We spent a big chunk of the weekend getting the inside of the barn ready for what has already begun happening to the outside of the barn. Friday the big machinery moved in, plotting and digging for the footings of the new additions. One day’s work has left the barn entrances surrounded by a 3 foot deep moat with rebar lurking in its bottom.
The horses are grumpy about being banished solely to the pasture. The dogs are forlorn about being banished solely to the backyard. In short, none of them are happy about our rampage of transformation, but they have no awareness for what good things lay in store so I will give them the benefit of the doubt.
The cement work is happening first. This week, in addition to the new footings, they will lay down cement in the center aisle and around the outside perimeter of the old section. The floor of the original barn is packed ag lime only and the center aisle, though protected by rubber stall mats is uneven and lumpy. It will be dug out and leveled for the cement pour, so one of our tasks this weekend was pulling up all of those stall mats which weigh about 100 pounds each. That was a lot of fun.
We will keep the ag lime footing in the stalls for the horses, but the lack of foundation around the old section has allowed a fair amount of erosion. Adding a cement “paw pad” around the perimeter will serve as a bumper to retain the footing and also prevent the horse from pawing through.
The barn is framed on four foot sections, not the three feet considered essential for true storm worthiness and the long term life expectancy of the roof.
As if to prove this point to us, there are areas of water damage and rot, some of which have been “repaired”, some have not.
All of these sections will be replaced and new framing will be added in between the existing joists at two foot intervals. The eave overhang will also be extended another two feet to provide greater protection and coverage for the soffit area. All of this will be topped with a new roof spanning the length of the old and new sections.
The outside of the barn is one by eight board nailed horizontally with two inch gaps for “ventilation”. We have not been here long enough to experience a rainy season, but the two big blue tarps hung on the inside of the west wall were evidence enough that this “ventilation” strategy had its drawbacks. We will be adding siding, southern pine planks hung vertically, to the outside, but the existing boards will remain and become the interiors of the stalls.
Four stalls will be built out in the unfinished side — the back side — of the barn, complete with new dutch stall doors. You will have to use your imagination to see that here:
And because those doors will be all wonderful and new, the existing stall doors, which are heavy and warped and are the view of the barn from the house will be replaced as well.

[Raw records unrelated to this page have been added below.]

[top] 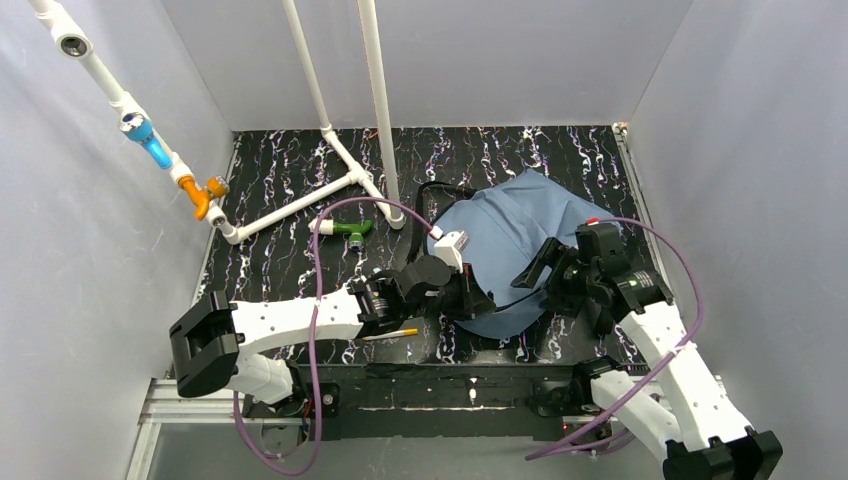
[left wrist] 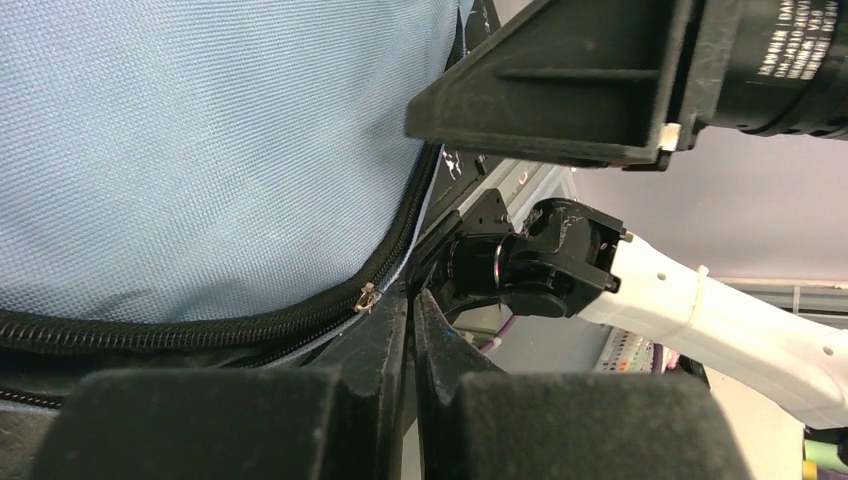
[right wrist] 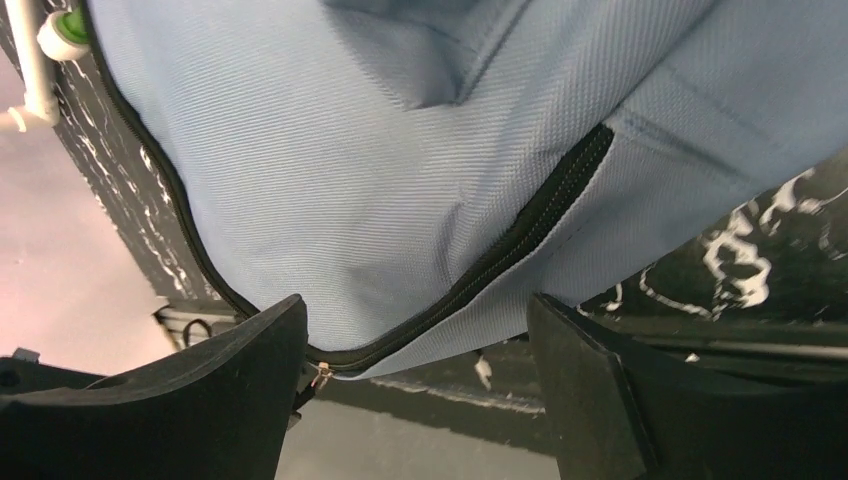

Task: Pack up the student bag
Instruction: Zip the student bag at the center of the board.

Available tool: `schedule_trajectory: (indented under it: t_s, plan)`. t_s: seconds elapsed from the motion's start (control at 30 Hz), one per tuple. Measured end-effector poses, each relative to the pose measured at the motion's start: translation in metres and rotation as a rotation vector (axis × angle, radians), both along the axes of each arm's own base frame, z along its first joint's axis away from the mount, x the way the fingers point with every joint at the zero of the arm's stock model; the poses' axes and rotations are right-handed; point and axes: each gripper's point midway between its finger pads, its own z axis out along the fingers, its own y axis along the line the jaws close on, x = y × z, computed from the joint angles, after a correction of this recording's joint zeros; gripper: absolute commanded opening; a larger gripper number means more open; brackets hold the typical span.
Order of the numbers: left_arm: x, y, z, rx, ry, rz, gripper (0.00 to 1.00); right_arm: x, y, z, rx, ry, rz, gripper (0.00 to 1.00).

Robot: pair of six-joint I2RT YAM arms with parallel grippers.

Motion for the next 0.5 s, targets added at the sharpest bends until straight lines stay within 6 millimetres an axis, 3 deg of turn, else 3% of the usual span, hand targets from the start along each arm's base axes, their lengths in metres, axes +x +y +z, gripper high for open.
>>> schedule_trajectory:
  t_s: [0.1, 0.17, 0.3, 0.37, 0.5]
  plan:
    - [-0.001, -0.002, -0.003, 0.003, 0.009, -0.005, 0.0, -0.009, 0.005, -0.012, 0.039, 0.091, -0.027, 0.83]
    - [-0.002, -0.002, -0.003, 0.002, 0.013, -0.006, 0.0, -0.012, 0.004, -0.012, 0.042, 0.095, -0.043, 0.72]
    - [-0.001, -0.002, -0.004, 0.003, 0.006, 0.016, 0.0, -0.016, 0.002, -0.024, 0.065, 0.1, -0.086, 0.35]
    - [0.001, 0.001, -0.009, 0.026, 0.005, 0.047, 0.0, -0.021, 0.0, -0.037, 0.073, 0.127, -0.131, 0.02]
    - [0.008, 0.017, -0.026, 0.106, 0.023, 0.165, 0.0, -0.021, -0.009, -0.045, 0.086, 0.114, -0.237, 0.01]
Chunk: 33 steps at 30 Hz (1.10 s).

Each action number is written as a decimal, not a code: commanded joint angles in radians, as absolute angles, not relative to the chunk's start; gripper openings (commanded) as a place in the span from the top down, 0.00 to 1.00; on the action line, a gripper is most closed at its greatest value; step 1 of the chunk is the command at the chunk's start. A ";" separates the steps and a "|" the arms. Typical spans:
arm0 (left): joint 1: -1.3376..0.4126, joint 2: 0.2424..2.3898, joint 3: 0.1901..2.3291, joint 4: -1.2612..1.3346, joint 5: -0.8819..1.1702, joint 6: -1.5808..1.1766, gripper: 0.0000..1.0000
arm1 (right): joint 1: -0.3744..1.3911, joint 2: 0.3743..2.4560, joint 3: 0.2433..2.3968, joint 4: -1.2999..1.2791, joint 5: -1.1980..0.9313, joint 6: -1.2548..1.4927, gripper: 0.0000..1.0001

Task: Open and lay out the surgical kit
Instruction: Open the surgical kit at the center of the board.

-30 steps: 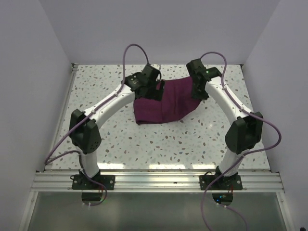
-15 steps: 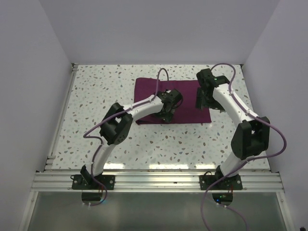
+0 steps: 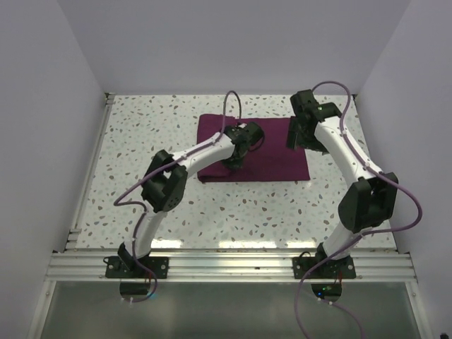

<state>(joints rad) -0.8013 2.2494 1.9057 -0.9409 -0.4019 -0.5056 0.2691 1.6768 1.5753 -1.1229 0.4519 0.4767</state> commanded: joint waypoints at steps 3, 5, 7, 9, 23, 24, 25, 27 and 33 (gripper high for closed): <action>-0.659 1.905 1.900 -1.009 -0.495 -0.551 1.00 | 0.241 1.741 1.756 -1.111 0.355 0.466 0.05; -0.608 1.801 1.818 -0.994 -0.515 -0.561 1.00 | 0.230 1.784 1.825 -1.092 0.298 0.475 0.05; -0.540 1.650 1.666 -0.953 -0.529 -0.558 0.94 | 0.219 1.827 1.879 -1.091 0.273 0.479 0.05; -0.506 1.523 1.503 -0.898 -0.560 -0.535 0.58 | 0.218 1.902 1.963 -1.097 0.259 0.485 0.05; -0.485 1.183 1.114 -0.940 -0.466 -0.615 0.00 | 0.084 2.321 2.374 -1.035 0.147 0.537 0.12; -0.486 1.149 1.098 -0.942 -0.462 -0.617 0.00 | 0.071 2.339 2.394 -1.035 0.143 0.540 0.14; -0.486 1.135 1.092 -0.951 -0.454 -0.626 0.00 | 0.069 2.368 2.417 -1.026 0.135 0.540 0.16; -0.486 1.105 1.072 -0.962 -0.453 -0.641 0.00 | 0.061 2.393 2.434 -0.994 0.130 0.532 0.21; -0.486 1.066 1.043 -0.988 -0.433 -0.699 0.02 | 0.060 2.496 2.494 -0.947 0.176 0.529 0.25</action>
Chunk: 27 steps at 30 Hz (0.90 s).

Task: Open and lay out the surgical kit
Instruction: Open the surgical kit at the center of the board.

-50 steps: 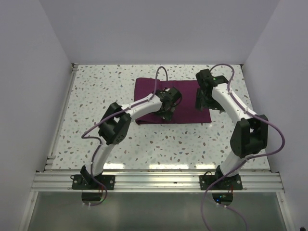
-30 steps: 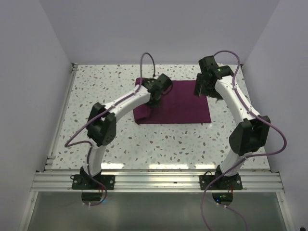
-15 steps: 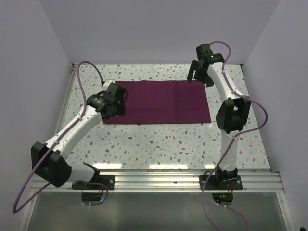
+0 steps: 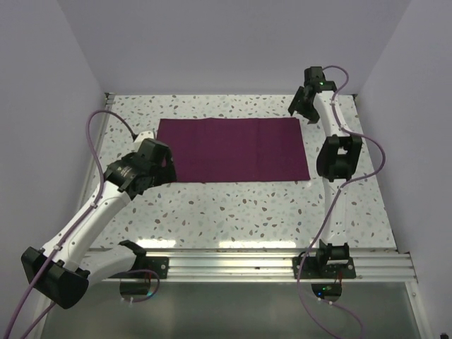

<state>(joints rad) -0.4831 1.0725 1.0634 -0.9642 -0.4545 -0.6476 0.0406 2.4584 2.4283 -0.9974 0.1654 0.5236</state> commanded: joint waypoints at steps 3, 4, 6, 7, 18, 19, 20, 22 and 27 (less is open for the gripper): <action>-0.485 1.057 1.043 -1.002 -0.431 -0.706 0.03 | 0.058 2.540 2.522 -0.919 0.184 0.529 0.27; -0.486 1.055 1.045 -1.006 -0.433 -0.707 0.03 | 0.058 2.549 2.526 -0.902 0.183 0.529 0.28; -0.486 1.057 1.049 -1.014 -0.433 -0.707 0.03 | 0.058 2.574 2.530 -0.887 0.195 0.529 0.31; -0.486 1.058 1.049 -1.014 -0.428 -0.709 0.03 | 0.058 2.583 2.533 -0.885 0.204 0.531 0.32; -0.486 1.098 1.054 -1.026 -0.426 -0.700 0.03 | 0.058 2.671 2.542 -0.864 0.276 0.549 0.42; -0.486 1.100 1.052 -1.028 -0.428 -0.698 0.03 | 0.058 2.677 2.542 -0.864 0.276 0.549 0.45; -0.486 1.098 1.052 -1.029 -0.428 -0.698 0.03 | 0.058 2.687 2.542 -0.862 0.273 0.551 0.47; -0.486 1.100 1.049 -1.028 -0.430 -0.693 0.03 | 0.060 2.698 2.546 -0.861 0.268 0.552 0.59; -0.486 1.117 1.046 -1.025 -0.426 -0.689 0.04 | 0.057 2.704 2.539 -0.861 0.268 0.549 0.84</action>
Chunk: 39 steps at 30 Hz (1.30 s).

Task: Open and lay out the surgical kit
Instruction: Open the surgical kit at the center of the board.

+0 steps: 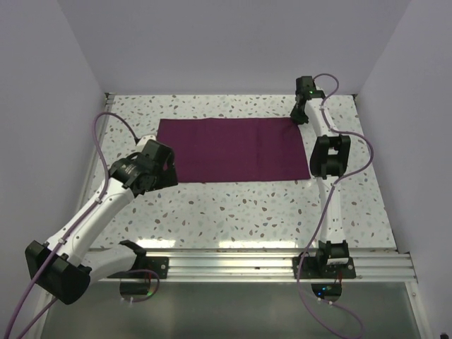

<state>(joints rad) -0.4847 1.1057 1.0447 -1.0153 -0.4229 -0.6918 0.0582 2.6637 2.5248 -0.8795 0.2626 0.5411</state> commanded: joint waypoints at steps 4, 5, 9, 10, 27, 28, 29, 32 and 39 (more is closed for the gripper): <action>-0.486 1.123 1.048 -1.016 -0.425 -0.684 0.03 | 0.052 2.683 2.517 -0.861 0.272 0.534 1.00; -0.486 1.124 1.048 -1.012 -0.425 -0.684 0.03 | 0.051 2.677 2.511 -0.864 0.273 0.531 1.00; -0.486 1.124 1.052 -1.008 -0.426 -0.683 0.03 | 0.051 2.607 2.441 -0.876 0.287 0.517 1.00; -0.486 1.124 1.057 -1.006 -0.426 -0.683 0.03 | 0.051 2.591 2.422 -0.874 0.297 0.517 1.00; -0.486 1.085 1.065 -0.973 -0.394 -0.673 0.03 | 0.057 2.346 2.278 -0.937 0.311 0.486 0.85; -0.486 1.077 1.065 -0.970 -0.393 -0.672 0.03 | 0.060 2.342 2.273 -0.940 0.307 0.485 0.85; -0.486 1.075 1.063 -0.966 -0.391 -0.670 0.03 | 0.061 2.339 2.266 -0.949 0.305 0.485 0.85; -0.486 1.072 1.069 -0.960 -0.387 -0.663 0.03 | 0.071 2.322 2.243 -0.959 0.299 0.480 0.83; -0.486 1.077 1.097 -0.954 -0.374 -0.641 0.03 | 0.083 2.289 2.189 -0.957 0.247 0.482 1.00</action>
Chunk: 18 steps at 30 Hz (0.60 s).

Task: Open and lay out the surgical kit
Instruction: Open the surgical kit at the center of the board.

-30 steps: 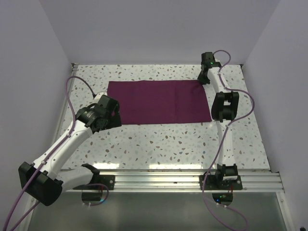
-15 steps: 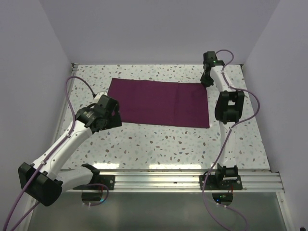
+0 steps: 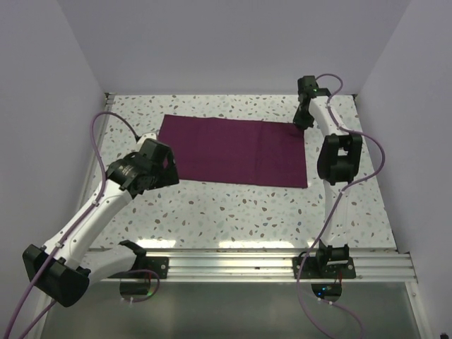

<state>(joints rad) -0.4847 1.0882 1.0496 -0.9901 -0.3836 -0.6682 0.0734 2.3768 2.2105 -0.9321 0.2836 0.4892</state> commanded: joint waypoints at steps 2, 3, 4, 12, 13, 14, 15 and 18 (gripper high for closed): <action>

It will be a busy week and my fingers are crossed for good weather. As I write this, the dogs are playing a wild game of chase through the house and the donkeys are pressed to the gate, pathetically braying at the workers about their extreme sacrifice in giving up the barn. We’re not the only ones affected by this. In the midst of cleaning out the barn yesterday, I found this:
A mama bird had made a nest in my old helmet, tucked high up on a storage shelf in the barn. So we are all displaced, the horses and donkeys and dogs and me, but the shelf stays, because the mama would not follow a displaced nest. I have protected her area as best I can; I can already see the eye rolling from the workers at the “do not disturb” signs I have posted. We will all get through this; the craziness lasts for only a short amount of time really. Hope the mama bird has the same attitude.